## What to do:
Filter task. Return each line of the material that holds the string "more".
◆ ◆ ◆ ◆ ◆
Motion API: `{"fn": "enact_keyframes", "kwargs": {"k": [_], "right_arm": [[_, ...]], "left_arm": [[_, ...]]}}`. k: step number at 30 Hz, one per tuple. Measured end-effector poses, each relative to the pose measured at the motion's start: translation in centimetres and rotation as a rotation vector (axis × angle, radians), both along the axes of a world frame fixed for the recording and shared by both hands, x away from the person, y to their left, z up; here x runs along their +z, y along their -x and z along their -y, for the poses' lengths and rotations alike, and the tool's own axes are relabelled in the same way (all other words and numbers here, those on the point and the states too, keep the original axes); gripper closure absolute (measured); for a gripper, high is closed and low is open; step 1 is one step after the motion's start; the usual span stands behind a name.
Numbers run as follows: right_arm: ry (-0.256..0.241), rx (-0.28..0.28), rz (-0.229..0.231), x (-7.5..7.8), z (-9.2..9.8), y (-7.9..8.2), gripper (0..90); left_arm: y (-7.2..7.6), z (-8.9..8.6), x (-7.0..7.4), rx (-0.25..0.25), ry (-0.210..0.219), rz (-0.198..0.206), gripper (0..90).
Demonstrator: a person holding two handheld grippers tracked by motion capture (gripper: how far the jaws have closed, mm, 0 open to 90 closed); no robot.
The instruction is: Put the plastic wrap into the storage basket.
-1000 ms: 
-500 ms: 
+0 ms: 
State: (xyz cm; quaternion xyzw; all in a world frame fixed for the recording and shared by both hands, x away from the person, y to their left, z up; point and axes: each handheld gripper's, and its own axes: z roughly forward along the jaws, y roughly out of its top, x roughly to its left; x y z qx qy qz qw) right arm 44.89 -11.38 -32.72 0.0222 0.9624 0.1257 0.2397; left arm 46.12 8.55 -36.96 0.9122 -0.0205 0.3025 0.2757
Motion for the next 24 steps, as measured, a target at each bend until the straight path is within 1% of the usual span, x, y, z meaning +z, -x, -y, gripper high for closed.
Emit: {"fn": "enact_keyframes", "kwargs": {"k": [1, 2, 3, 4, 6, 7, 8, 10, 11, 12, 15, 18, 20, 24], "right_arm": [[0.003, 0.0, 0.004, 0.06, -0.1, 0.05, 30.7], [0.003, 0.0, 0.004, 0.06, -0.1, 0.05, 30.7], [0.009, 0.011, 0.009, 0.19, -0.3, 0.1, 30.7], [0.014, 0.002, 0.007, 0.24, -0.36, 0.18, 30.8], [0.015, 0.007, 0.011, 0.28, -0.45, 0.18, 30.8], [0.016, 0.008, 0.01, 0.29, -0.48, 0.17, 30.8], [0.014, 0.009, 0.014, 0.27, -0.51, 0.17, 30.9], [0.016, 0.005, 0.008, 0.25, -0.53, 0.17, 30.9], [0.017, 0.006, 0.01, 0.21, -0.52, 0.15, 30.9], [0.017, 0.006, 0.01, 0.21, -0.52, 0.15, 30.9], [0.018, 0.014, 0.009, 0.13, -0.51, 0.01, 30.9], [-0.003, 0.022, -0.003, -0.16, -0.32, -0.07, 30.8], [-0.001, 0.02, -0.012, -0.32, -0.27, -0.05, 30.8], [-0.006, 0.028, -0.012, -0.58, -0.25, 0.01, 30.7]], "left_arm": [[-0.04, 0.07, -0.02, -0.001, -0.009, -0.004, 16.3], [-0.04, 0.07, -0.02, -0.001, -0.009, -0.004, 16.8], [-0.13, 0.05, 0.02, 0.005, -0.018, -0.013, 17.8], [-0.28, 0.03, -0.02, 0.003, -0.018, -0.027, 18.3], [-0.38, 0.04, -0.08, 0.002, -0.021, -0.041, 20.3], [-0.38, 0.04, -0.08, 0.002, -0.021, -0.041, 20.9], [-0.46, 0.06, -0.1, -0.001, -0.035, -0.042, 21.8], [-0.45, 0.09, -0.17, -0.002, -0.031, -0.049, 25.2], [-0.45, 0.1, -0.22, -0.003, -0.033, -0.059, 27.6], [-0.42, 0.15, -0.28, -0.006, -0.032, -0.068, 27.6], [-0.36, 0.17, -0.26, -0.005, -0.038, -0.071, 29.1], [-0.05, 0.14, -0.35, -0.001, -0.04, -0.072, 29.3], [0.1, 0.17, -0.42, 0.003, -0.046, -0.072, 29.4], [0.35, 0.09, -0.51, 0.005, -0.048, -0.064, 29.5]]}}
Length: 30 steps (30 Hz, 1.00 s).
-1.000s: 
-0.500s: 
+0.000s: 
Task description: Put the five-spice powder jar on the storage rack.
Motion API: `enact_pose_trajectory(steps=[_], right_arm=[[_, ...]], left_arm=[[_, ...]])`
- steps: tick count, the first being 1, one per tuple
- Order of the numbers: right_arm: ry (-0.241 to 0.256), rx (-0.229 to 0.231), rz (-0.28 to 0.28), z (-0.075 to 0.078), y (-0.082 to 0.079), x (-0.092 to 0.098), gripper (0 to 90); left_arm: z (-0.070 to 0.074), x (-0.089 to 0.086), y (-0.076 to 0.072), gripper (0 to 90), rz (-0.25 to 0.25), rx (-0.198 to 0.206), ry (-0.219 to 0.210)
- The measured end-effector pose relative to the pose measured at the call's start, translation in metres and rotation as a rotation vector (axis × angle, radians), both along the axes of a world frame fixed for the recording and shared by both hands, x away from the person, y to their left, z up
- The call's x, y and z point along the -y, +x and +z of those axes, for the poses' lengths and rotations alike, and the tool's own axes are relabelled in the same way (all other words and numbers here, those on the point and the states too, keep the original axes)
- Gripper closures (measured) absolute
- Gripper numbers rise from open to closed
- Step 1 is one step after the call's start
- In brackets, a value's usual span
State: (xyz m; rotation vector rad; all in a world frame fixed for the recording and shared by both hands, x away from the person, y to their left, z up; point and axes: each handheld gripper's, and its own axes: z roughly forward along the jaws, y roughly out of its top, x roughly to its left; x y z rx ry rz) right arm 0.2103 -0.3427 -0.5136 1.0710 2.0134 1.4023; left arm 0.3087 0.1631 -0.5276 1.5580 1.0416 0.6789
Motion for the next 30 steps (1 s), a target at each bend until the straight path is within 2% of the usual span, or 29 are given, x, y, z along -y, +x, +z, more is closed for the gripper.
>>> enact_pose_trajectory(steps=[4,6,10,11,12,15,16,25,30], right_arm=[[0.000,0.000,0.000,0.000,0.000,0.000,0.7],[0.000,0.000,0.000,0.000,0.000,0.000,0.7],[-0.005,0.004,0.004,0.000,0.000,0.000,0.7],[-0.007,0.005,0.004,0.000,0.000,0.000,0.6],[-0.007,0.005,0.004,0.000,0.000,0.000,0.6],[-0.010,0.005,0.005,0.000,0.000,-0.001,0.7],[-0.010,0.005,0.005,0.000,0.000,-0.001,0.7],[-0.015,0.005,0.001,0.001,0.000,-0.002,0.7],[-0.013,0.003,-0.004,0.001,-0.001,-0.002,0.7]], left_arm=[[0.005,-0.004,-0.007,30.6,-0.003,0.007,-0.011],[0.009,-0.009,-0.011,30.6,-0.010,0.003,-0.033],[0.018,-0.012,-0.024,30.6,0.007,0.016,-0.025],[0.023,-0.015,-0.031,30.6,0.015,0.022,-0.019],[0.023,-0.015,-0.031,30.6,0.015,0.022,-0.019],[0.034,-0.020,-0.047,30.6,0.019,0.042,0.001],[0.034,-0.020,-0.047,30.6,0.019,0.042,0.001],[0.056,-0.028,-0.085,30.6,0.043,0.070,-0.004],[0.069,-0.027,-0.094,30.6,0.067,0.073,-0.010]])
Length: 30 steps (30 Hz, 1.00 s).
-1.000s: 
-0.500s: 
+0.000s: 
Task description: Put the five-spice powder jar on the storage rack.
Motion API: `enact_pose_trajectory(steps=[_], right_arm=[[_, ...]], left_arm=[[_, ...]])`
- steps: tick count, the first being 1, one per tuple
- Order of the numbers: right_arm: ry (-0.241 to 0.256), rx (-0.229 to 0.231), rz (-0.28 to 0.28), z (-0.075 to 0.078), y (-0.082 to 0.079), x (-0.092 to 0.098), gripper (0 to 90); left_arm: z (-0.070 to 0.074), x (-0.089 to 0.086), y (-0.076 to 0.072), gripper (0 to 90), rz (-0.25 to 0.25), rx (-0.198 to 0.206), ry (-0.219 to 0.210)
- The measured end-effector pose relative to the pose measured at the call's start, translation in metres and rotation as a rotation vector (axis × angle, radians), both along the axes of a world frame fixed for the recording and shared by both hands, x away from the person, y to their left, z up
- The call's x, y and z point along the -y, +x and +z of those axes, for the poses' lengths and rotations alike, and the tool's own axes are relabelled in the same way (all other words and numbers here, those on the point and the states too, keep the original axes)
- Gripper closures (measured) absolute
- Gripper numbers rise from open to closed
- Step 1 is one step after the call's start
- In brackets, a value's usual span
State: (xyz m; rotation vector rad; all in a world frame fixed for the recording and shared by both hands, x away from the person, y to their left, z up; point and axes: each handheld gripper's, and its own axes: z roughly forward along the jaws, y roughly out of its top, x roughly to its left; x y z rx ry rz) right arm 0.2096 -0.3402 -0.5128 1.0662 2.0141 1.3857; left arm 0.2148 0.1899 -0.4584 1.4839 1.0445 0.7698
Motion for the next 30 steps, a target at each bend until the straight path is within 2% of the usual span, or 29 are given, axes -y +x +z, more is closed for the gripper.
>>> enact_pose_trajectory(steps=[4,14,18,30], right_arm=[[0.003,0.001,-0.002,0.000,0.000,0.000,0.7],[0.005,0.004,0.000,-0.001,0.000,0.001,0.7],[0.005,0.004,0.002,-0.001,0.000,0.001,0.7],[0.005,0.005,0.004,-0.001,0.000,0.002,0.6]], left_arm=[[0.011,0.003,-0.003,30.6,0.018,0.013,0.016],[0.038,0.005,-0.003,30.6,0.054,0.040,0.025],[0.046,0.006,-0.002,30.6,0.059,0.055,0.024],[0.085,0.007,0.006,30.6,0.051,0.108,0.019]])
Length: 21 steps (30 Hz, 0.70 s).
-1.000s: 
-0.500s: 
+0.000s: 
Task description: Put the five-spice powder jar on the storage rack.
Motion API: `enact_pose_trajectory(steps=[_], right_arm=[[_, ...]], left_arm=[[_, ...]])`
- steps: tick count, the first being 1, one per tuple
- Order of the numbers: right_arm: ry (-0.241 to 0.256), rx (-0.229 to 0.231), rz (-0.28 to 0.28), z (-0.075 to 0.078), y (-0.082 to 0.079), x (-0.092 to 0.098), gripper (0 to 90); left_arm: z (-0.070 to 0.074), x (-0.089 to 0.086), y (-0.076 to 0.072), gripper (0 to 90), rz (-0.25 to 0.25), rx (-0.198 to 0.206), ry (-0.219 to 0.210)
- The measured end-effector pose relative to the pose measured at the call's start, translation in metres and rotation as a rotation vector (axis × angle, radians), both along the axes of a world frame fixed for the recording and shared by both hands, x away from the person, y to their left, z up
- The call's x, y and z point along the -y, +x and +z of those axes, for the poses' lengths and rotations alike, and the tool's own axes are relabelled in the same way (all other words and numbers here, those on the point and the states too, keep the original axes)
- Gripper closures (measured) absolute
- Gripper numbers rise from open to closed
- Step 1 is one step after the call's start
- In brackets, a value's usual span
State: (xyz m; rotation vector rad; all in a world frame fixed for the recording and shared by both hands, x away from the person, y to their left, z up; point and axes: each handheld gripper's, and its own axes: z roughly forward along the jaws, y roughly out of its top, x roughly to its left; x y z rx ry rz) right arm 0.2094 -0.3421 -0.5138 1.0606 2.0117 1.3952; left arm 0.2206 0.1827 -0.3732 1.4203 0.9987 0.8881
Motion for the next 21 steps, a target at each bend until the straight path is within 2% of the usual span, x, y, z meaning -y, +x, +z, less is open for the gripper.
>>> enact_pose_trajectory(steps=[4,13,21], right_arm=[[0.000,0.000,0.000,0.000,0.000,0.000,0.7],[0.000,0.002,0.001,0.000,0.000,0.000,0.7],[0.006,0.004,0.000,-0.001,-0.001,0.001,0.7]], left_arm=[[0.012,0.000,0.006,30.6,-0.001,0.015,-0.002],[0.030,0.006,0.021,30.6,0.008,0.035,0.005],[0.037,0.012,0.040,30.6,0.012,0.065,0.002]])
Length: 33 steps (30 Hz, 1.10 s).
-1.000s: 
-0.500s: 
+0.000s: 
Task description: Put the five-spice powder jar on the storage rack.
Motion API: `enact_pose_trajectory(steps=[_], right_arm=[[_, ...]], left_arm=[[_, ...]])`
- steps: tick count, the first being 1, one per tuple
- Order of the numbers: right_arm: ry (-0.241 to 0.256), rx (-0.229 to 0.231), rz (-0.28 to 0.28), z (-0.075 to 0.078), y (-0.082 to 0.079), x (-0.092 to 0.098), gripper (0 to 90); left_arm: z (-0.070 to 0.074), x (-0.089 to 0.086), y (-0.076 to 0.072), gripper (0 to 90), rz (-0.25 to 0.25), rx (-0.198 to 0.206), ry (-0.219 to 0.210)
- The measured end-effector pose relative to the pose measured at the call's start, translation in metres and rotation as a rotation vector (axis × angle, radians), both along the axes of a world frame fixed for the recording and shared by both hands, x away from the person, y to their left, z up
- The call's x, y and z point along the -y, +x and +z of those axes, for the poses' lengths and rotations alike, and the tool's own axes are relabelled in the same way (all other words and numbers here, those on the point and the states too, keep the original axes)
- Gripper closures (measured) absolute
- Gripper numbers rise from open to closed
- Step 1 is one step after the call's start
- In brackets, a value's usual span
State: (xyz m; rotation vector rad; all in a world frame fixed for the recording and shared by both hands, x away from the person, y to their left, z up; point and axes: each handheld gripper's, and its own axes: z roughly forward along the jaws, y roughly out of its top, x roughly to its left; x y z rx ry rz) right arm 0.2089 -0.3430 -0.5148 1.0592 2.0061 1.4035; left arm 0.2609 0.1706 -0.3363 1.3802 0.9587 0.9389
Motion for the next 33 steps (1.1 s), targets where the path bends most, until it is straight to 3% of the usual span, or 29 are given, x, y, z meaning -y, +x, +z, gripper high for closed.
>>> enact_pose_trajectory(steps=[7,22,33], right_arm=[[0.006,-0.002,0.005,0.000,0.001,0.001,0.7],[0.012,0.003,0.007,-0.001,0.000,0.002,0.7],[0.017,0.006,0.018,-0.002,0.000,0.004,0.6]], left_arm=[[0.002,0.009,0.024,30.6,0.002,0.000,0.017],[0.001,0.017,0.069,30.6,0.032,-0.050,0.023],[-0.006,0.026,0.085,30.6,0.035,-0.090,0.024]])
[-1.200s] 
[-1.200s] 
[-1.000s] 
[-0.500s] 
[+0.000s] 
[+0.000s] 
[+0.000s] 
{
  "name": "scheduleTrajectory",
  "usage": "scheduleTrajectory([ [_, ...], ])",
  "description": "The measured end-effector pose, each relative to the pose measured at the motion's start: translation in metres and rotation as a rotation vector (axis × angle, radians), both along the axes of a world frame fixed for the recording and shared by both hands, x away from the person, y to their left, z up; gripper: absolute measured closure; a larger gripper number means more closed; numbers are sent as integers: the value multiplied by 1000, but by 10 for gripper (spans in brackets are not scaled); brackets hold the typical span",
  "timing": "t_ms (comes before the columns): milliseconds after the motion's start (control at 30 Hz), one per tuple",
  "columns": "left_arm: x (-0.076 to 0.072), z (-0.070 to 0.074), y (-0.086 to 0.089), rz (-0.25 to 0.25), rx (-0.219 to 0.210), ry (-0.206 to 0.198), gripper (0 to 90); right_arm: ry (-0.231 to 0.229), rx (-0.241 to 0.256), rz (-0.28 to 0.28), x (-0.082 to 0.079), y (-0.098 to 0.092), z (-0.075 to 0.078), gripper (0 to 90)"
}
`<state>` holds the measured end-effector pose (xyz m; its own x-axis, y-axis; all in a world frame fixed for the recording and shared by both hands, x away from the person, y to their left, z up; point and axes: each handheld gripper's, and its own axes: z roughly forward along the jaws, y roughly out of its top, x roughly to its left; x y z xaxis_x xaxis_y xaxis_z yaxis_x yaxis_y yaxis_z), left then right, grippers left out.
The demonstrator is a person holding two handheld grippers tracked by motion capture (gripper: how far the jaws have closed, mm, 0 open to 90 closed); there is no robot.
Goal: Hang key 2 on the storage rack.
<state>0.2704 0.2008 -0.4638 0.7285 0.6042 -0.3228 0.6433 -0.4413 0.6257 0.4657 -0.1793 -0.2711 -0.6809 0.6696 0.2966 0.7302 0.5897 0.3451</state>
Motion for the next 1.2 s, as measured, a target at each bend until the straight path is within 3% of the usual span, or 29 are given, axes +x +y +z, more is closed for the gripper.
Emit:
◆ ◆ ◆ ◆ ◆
## Task result:
Motion for the next 30 steps (1 s), a target at each bend until the straight path is within 2% of the usual span, or 29 are given, x, y, z along -y, +x, +z, more is closed for the gripper.
Motion for the next 30 steps, a target at each bend until the straight path is within 2% of the usual span, or 29 are given, axes -y +x +z, more is closed for the gripper.
  "description": "The measured end-effector pose, each relative to the pose measured at the motion's start: translation in metres and rotation as a rotation vector (axis × angle, radians), both along the axes of a world frame fixed for the recording and shared by both hands, x away from the person, y to their left, z up; gripper: absolute measured closure; a larger gripper number means more closed; numbers are sent as integers: the value multiplied by 1000, but by 10 for gripper (spans in brackets are not scaled); brackets hold the typical span",
Motion for the next 1.2 s, as measured, a target at each bend until the straight path is within 3% of the usual span, or 29 are given, axes +x +y +z, more is closed for the gripper.

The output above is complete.